» TO DO: Here is a set of records. Copy them all exactly.

» PROVIDED RECORDS:
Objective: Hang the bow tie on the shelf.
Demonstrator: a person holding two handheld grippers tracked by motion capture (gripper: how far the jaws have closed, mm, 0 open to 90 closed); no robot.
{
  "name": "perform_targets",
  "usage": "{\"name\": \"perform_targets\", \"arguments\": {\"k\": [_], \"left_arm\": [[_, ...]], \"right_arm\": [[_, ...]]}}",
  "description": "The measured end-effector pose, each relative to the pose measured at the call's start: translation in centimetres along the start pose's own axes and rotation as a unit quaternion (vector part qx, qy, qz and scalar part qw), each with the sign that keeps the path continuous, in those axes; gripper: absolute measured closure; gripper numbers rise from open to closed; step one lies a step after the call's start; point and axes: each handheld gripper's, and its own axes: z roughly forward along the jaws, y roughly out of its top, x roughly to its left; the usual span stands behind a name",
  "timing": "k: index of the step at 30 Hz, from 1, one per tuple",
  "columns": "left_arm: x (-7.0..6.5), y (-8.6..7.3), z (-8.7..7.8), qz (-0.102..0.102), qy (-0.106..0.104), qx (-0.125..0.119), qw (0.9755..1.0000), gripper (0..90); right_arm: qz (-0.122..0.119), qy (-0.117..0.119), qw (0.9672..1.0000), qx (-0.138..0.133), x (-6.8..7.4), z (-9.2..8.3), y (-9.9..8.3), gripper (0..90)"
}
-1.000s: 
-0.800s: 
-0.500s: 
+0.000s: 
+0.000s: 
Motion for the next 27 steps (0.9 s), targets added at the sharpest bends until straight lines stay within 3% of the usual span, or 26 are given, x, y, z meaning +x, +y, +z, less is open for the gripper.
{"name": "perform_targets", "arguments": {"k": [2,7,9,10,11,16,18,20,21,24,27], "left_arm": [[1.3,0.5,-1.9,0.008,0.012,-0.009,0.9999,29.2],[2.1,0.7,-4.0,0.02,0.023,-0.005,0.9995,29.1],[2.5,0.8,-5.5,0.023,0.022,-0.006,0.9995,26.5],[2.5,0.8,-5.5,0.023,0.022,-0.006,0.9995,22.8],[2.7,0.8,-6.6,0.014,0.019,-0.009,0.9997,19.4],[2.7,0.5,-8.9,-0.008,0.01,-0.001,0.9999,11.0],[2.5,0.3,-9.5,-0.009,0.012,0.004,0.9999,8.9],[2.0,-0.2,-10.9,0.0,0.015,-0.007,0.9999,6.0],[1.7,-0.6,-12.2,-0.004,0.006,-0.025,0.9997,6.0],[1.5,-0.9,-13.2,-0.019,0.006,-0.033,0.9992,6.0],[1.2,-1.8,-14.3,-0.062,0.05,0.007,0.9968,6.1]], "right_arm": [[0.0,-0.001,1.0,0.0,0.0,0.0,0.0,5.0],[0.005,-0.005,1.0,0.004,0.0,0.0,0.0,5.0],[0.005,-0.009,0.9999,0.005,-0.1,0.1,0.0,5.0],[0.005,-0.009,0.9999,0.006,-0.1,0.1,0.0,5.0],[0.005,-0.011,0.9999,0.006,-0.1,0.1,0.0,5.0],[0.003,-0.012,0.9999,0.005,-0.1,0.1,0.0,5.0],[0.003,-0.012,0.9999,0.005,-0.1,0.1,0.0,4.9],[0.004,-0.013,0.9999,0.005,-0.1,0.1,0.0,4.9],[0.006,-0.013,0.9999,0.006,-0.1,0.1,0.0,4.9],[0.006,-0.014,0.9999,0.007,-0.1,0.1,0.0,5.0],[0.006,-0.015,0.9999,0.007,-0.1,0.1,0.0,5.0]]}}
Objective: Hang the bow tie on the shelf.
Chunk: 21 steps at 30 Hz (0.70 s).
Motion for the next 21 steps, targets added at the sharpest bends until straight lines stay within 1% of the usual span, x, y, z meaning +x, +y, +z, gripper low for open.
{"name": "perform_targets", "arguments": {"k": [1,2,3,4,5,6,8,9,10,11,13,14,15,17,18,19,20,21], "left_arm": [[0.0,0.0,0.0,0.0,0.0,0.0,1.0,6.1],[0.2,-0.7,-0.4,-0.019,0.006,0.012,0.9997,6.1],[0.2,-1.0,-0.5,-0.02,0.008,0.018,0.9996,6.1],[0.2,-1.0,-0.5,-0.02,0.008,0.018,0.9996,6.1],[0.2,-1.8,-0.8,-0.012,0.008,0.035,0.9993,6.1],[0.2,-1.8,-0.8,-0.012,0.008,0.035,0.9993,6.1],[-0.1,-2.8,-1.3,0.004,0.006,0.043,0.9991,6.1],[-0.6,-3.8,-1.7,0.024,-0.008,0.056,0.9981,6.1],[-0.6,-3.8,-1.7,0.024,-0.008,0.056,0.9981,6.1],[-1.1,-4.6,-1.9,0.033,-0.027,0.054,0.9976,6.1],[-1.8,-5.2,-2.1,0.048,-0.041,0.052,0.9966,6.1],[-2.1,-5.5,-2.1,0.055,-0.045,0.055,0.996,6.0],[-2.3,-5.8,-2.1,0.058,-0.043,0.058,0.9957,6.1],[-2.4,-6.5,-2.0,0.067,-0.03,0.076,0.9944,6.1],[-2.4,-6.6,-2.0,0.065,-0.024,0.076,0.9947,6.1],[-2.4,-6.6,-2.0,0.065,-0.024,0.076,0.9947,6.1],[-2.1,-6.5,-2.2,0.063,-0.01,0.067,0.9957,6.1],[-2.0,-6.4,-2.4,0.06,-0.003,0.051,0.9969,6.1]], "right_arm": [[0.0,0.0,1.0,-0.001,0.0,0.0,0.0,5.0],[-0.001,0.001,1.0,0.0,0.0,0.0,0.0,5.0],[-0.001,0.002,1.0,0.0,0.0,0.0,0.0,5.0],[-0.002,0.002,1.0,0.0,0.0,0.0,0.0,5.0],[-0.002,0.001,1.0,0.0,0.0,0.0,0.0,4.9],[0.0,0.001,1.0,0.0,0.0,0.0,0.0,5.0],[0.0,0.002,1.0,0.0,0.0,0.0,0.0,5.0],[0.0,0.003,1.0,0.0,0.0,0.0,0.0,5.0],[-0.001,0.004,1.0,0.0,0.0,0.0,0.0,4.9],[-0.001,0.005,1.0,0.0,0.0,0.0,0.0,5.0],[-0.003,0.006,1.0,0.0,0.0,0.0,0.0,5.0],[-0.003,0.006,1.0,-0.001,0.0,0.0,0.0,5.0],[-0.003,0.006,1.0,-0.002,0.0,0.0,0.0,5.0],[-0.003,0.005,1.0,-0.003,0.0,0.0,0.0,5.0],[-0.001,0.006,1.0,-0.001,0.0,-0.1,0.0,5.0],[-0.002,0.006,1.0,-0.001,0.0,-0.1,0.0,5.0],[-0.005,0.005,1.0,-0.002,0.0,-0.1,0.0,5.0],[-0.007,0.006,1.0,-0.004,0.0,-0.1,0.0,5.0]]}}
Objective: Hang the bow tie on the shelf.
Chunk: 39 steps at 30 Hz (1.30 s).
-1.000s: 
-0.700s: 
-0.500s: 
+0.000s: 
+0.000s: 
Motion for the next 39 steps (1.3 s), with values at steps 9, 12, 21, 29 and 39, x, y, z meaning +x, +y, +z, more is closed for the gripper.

» RESULT FOR THIS TASK:
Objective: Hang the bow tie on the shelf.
Demonstrator: a person holding two handheld grippers tracked by motion capture (gripper: how far the jaws have closed, mm, 0 open to 90 closed); no robot.
{
  "name": "perform_targets",
  "usage": "{\"name\": \"perform_targets\", \"arguments\": {\"k\": [_], \"left_arm\": [[_, ...]], \"right_arm\": [[_, ...]]}}",
  "description": "The measured end-effector pose, each relative to the pose measured at the call's start: translation in centimetres along the start pose's own axes and rotation as a unit quaternion (vector part qx, qy, qz and scalar part qw), each with the sign that keeps the path continuous, in those axes; gripper: absolute measured closure; gripper numbers rise from open to closed; step one lies a step after the call's start; point and axes: each handheld gripper's, and its own axes: z roughly forward along the jaws, y roughly out of its top, x roughly to its left; the usual span stands behind a name",
  "timing": "k: index of the step at 30 Hz, from 1, one per tuple",
  "columns": "left_arm: x (-7.0..6.5), y (-8.6..7.3), z (-8.7..7.8), qz (-0.102..0.102), qy (-0.106..0.104), qx (-0.125..0.119), qw (0.9755..1.0000), gripper (0..90); right_arm: qz (-0.122..0.119), qy (-0.117..0.119), qw (0.9672..1.0000), qx (-0.138..0.133), x (-6.8..7.4), z (-9.2..8.3), y (-9.9..8.3), gripper (0..90)"
}
-1.000s: 
-0.800s: 
-0.500s: 
+0.000s: 
+0.000s: 
Motion for the next 27 steps (0.9 s), targets added at the sharpest bends until straight lines stay within 3% of the usual span, or 26 are given, x, y, z meaning +x, +y, +z, less is open for the gripper.
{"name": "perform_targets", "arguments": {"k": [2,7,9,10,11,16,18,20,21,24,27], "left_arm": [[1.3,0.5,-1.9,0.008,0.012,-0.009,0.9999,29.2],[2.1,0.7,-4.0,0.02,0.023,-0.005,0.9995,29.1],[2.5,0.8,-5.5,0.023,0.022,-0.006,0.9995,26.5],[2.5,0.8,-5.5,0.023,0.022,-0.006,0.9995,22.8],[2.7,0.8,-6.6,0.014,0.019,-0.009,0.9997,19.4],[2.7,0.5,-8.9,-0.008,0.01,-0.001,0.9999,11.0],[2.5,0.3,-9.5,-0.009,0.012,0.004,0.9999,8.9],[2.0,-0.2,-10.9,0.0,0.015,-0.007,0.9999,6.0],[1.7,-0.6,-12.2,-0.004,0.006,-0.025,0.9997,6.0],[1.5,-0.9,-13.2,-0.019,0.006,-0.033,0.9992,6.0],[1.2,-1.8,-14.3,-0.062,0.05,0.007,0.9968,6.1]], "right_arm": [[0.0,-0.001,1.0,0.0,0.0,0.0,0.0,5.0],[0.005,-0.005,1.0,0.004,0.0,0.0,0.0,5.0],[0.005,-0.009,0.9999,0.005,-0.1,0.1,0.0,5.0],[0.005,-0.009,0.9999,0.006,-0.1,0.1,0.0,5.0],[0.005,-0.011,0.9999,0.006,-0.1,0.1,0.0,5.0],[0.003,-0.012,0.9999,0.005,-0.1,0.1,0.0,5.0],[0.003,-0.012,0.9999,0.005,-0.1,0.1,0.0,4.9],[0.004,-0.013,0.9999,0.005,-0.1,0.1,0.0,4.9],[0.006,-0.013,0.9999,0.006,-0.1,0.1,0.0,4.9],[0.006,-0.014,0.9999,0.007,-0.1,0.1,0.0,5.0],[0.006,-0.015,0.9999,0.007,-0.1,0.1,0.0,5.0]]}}
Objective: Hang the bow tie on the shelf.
Chunk: 21 steps at 30 Hz (0.70 s).
Motion for the next 21 steps, targets added at the sharpest bends until straight lines stay within 1% of the usual span, x, y, z meaning +x, +y, +z, gripper low for open.
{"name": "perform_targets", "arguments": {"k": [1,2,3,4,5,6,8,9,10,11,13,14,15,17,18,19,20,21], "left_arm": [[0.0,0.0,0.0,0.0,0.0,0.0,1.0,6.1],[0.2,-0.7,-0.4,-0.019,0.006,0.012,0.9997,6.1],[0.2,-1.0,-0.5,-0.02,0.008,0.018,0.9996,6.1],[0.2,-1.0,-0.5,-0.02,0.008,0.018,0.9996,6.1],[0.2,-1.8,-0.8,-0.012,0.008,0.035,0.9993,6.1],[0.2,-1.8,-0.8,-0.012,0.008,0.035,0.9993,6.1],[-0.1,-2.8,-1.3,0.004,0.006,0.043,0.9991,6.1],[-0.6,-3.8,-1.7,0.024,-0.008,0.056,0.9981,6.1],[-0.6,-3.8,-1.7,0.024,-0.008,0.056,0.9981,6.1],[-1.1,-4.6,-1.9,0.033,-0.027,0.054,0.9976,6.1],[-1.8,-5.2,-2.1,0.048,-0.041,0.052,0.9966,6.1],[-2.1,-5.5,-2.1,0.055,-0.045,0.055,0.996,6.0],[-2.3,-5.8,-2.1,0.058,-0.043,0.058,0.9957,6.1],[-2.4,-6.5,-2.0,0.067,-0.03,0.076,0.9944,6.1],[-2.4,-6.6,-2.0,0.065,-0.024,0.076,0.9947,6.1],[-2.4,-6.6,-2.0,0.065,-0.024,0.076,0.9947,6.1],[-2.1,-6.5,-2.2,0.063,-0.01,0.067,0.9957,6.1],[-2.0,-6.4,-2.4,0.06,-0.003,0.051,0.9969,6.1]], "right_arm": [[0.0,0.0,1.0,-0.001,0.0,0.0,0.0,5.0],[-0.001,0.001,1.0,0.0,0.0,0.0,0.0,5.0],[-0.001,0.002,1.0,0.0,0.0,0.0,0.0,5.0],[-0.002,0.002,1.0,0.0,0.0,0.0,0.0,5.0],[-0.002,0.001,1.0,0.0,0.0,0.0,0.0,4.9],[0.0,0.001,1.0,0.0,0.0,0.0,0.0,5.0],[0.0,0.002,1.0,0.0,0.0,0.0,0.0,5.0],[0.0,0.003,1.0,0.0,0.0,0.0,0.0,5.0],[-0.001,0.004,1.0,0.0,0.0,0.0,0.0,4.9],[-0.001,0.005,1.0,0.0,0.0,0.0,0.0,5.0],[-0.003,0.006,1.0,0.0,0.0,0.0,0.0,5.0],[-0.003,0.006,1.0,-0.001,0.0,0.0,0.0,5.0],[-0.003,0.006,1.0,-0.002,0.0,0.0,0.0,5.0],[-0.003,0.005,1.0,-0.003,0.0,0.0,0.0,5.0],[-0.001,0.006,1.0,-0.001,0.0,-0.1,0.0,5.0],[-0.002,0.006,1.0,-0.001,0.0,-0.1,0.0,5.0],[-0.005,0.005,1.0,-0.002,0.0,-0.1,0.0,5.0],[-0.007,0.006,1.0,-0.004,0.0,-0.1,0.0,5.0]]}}
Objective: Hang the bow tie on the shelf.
Chunk: 39 steps at 30 Hz (1.30 s).
-1.000s: 
-0.700s: 
-0.500s: 
+0.000s: 
+0.000s: 
Motion for the next 39 steps (1.3 s), with values at steps 9, 12, 21, 29 and 39, x, y, z meaning +x, +y, +z, more is closed for the gripper.

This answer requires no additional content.